[Opening DATA FOR THIS EXERCISE section]
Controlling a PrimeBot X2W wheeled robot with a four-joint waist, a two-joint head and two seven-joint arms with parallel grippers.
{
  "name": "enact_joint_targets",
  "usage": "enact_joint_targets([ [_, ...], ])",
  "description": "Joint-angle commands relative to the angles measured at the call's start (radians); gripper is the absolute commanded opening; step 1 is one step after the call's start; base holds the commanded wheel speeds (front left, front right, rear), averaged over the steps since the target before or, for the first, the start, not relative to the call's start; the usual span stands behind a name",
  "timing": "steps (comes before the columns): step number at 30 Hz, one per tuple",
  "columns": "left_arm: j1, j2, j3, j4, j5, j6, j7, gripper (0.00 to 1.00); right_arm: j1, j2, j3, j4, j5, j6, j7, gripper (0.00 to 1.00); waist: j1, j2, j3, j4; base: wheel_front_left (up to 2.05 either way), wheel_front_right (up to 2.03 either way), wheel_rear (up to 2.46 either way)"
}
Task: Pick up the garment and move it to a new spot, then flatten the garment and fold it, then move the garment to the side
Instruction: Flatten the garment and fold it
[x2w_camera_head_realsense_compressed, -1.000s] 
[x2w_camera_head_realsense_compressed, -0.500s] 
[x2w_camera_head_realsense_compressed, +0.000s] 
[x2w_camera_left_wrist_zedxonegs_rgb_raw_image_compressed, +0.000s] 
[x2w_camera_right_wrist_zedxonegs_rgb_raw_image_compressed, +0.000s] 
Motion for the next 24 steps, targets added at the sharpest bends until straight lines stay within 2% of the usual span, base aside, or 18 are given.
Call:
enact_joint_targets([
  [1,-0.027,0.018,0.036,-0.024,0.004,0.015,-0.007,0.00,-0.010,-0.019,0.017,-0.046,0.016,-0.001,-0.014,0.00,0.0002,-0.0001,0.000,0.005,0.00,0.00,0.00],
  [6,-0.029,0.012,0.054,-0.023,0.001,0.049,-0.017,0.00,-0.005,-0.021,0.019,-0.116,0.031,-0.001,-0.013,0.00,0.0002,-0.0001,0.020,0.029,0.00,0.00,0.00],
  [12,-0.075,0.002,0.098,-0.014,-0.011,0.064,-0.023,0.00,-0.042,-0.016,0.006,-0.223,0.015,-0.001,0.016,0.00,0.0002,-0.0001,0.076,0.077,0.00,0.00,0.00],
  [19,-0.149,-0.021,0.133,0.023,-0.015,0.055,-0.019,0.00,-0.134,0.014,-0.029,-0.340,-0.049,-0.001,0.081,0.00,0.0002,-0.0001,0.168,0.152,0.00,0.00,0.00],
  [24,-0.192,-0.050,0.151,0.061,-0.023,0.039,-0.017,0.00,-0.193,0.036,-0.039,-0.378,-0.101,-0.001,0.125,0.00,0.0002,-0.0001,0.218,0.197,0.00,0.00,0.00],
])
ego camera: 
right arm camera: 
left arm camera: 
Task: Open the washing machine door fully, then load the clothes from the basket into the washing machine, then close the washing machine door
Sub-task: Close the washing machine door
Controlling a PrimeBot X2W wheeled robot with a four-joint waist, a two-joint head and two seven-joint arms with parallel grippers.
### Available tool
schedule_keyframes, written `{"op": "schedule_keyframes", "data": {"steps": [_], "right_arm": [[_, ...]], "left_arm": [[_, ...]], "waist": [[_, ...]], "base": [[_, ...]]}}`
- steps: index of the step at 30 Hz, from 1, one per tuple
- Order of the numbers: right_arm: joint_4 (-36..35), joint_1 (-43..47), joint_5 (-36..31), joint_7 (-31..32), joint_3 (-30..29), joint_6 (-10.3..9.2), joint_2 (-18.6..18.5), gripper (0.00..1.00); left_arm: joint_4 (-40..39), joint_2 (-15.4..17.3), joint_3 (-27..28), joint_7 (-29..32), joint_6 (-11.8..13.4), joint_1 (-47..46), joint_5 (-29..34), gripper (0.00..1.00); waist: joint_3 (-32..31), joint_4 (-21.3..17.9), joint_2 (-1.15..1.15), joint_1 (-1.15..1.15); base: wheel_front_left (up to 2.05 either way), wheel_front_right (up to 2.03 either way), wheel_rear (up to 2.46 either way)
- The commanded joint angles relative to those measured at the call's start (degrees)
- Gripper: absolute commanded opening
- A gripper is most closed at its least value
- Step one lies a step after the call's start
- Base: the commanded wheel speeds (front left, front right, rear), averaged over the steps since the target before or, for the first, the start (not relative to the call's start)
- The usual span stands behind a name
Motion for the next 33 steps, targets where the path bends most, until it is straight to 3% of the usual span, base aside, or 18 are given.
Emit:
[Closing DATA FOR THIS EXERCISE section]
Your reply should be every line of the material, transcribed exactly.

Controlling a PrimeBot X2W wheeled robot with a four-joint waist, a two-joint head and two seven-joint arms with parallel grippers.
{
  "name": "enact_joint_targets",
  "usage": "enact_joint_targets([ [_, ...], ])",
  "description": "Joint-angle commands relative to the angles measured at the call's start (radians); gripper is the absolute commanded opening; step 1 is one step after the call's start; base holds the commanded wheel speeds (front left, front right, rear), averaged over the steps since the target before or, for the first, the start, not relative to the call's start; the usual span stands behind a name",
  "timing": "steps (comes before the columns): step number at 30 Hz, one per tuple",
  "columns": "left_arm: j1, j2, j3, j4, j5, j6, j7, gripper (0.00 to 1.00); right_arm: j1, j2, j3, j4, j5, j6, j7, gripper (0.00 to 1.00); waist: j1, j2, j3, j4; base: wheel_front_left (up to 2.05 either way), wheel_front_right (up to 2.03 either way), wheel_rear (up to 2.46 either way)"
}
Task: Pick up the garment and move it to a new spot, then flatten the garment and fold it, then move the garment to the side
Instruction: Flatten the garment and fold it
[x2w_camera_head_realsense_compressed, -1.000s] 
[x2w_camera_head_realsense_compressed, -0.500s] 
[x2w_camera_head_realsense_compressed, +0.000s] 
[x2w_camera_left_wrist_zedxonegs_rgb_raw_image_compressed, +0.000s] 
[x2w_camera_right_wrist_zedxonegs_rgb_raw_image_compressed, +0.000s] 
Motion for the next 24 steps, targets added at the sharpest bends until straight lines stay within 2% of the usual span, base aside, or 18 are given.
Call:
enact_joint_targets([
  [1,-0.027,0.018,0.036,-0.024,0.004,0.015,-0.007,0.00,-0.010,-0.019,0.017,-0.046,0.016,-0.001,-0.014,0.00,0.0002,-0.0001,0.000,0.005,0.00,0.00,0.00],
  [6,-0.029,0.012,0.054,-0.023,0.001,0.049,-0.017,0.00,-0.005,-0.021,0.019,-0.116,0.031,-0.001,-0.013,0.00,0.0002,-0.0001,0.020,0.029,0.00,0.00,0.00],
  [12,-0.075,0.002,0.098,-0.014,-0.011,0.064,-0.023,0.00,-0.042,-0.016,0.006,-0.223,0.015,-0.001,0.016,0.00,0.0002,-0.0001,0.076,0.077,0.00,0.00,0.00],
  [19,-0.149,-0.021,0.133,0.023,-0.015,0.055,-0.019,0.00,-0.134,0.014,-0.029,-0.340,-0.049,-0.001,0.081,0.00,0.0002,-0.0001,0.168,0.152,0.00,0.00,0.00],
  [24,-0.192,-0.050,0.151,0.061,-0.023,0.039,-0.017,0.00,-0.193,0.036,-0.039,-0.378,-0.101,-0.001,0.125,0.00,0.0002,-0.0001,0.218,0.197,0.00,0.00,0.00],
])
ego camera: 
right arm camera: 
left arm camera: 
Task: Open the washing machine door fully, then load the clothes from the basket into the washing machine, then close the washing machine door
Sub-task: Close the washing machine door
Controlling a PrimeBot X2W wheeled robot with a four-joint waist, a two-joint head and two seven-joint arms with parallel grippers.
### Available tool
schedule_keyframes, written `{"op": "schedule_keyframes", "data": {"steps": [_], "right_arm": [[_, ...]], "left_arm": [[_, ...]], "waist": [[_, ...]], "base": [[_, ...]]}}`
- steps: index of the step at 30 Hz, from 1, one per tuple
- Order of the numbers: right_arm: joint_4 (-36..35), joint_1 (-43..47), joint_5 (-36..31), joint_7 (-31..32), joint_3 (-30..29), joint_6 (-10.3..9.2), joint_2 (-18.6..18.5), gripper (0.00..1.00); left_arm: joint_4 (-40..39), joint_2 (-15.4..17.3), joint_3 (-27..28), joint_7 (-29..32), joint_6 (-11.8..13.4), joint_1 (-47..46), joint_5 (-29..34), gripper (0.00..1.00); waist: joint_3 (-32..31), joint_4 (-21.3..17.9), joint_2 (-1.15..1.15), joint_1 (-1.15..1.15); base: wheel_front_left (up to 2.05 either way), wheel_front_right (up to 2.03 either way), wheel_rear (up to 2.46 either way)
- The commanded joint angles relative to those measured at the call's start (degrees)
- Gripper: absolute commanded opening
- A gripper is most closed at its least value
- Step one lies a step after the call's start
- Base: the commanded wheel speeds (front left, front right, rear), averaged over the steps since the target before or, for the first, the start (not relative to the call's start)
- The usual span stands behind a name
Motion for the next 33 steps, targets where the path bends most, until it is straight to 3% of the usual span, base aside, or 18 are given.
Emit:

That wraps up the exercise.